**Exercise goal**
Take the material below and output exactly the run of lines from the one containing "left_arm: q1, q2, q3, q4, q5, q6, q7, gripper" down to the one containing "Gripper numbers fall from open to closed", with both included.

====

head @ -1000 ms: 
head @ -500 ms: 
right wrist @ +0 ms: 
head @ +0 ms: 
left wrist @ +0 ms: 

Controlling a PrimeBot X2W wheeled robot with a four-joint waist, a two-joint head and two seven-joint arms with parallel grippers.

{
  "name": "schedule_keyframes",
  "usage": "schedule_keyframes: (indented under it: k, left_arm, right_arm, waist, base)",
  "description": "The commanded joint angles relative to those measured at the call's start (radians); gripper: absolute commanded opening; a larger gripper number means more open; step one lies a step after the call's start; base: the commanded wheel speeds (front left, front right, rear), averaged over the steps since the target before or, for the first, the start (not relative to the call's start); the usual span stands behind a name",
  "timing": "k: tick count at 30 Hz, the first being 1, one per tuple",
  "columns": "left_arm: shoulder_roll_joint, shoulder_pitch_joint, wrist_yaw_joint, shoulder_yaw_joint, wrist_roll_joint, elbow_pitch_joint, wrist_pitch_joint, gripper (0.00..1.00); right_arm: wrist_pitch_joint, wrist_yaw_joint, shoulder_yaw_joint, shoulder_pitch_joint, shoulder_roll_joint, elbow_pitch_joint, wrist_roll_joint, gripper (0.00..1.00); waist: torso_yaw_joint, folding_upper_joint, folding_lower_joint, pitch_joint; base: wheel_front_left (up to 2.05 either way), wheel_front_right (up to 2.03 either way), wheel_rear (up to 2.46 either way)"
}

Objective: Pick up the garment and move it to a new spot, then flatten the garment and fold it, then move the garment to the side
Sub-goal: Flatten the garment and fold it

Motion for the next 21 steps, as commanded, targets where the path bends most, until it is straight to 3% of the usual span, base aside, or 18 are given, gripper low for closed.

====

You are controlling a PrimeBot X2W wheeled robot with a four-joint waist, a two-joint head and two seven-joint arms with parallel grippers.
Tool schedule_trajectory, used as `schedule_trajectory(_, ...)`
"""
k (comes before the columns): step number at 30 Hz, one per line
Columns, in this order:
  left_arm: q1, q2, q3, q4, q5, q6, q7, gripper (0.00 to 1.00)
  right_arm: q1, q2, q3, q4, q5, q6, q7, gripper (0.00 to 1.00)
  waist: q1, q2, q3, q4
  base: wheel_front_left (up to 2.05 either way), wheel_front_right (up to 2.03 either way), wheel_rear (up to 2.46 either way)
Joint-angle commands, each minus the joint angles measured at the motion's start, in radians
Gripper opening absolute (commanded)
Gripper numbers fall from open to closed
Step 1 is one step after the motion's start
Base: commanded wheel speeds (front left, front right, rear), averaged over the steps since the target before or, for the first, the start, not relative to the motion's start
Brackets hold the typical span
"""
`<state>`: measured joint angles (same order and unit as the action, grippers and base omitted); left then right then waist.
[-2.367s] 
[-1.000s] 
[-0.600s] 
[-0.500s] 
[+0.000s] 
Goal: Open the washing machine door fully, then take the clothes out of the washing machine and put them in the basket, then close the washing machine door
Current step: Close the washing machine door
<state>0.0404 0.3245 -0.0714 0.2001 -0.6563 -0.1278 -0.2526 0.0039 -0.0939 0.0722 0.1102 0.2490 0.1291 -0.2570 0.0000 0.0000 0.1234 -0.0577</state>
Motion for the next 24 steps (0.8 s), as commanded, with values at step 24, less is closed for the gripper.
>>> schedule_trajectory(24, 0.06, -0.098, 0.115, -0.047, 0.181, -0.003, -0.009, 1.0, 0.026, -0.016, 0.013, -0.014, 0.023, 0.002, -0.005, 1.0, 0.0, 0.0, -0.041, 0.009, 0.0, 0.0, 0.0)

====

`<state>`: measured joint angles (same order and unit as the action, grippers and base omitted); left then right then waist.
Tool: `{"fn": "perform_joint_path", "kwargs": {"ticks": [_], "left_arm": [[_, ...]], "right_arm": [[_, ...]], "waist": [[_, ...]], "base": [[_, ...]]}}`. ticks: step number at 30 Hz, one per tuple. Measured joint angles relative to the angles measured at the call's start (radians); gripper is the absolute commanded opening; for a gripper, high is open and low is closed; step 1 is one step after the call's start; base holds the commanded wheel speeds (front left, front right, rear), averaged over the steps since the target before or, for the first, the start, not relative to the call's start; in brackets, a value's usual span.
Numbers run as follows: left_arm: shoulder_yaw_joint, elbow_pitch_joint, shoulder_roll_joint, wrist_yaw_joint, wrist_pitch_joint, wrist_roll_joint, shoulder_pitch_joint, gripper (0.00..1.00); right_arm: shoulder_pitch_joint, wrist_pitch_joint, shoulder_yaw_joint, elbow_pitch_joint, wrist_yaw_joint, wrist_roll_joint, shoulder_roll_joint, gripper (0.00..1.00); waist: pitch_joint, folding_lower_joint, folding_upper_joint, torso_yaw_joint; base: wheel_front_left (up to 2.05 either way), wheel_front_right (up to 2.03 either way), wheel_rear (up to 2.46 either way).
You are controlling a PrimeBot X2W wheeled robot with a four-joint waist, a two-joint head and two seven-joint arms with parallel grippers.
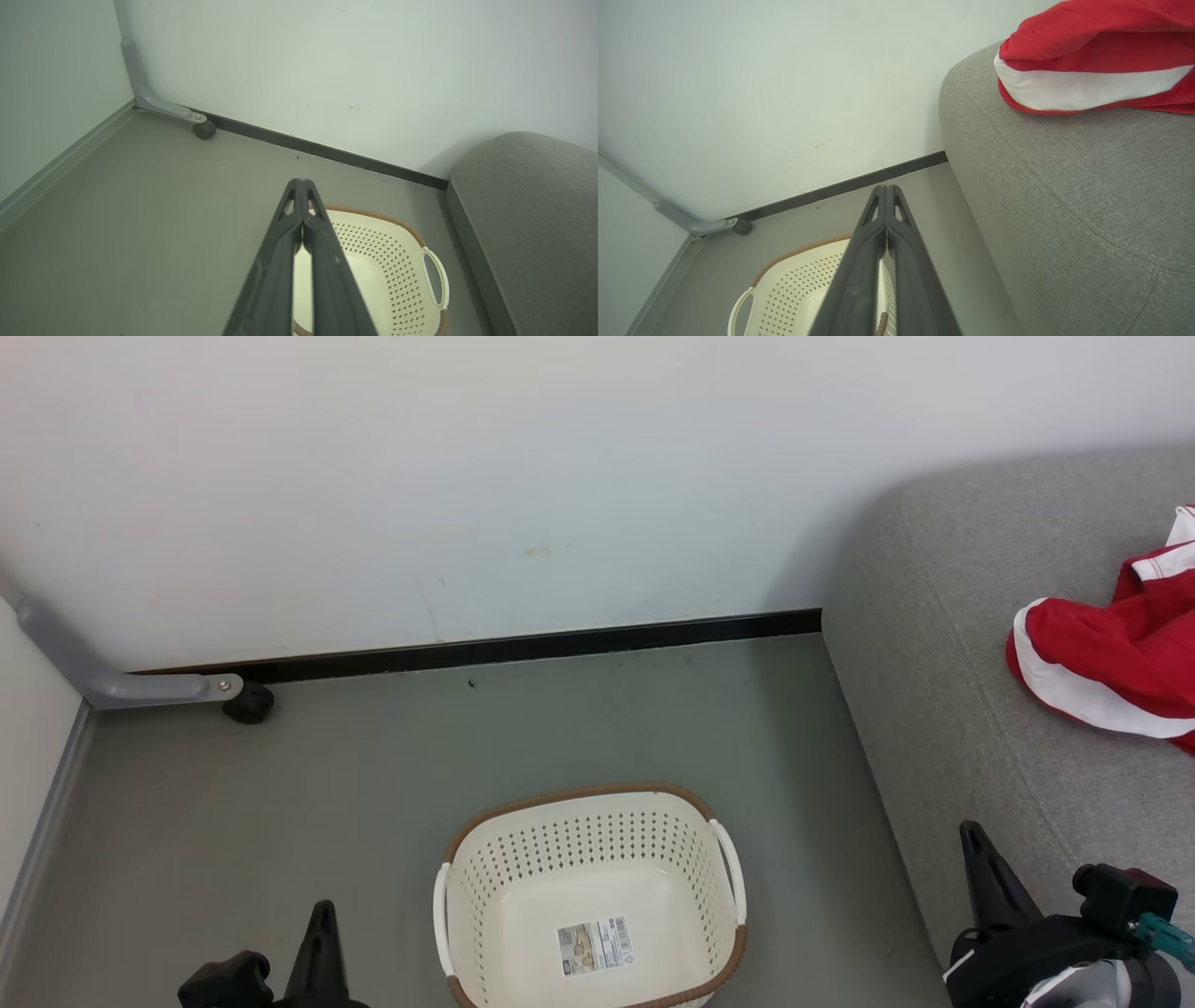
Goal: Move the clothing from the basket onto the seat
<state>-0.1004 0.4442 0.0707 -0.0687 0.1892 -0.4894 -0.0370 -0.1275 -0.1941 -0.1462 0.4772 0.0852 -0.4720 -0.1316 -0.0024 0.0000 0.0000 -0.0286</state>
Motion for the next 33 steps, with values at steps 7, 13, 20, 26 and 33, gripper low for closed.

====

**Solution to this problem**
  left_arm: q1, q2, q3, q4, q5, q6, q7, gripper (0.00 to 1.00)
  right_arm: q1, q2, q3, q4, q5, q6, q7, gripper (0.00 to 1.00)
  waist: q1, q2, q3, q4
  base: wheel_front_left (up to 2.05 either way), wheel_front_right (up to 2.03 either way), wheel_rear (up to 2.46 either way)
Joint-angle commands, each minus the joint angles measured at the motion's start, in radians
Gripper opening absolute (commanded)
Gripper numbers fall from open to closed

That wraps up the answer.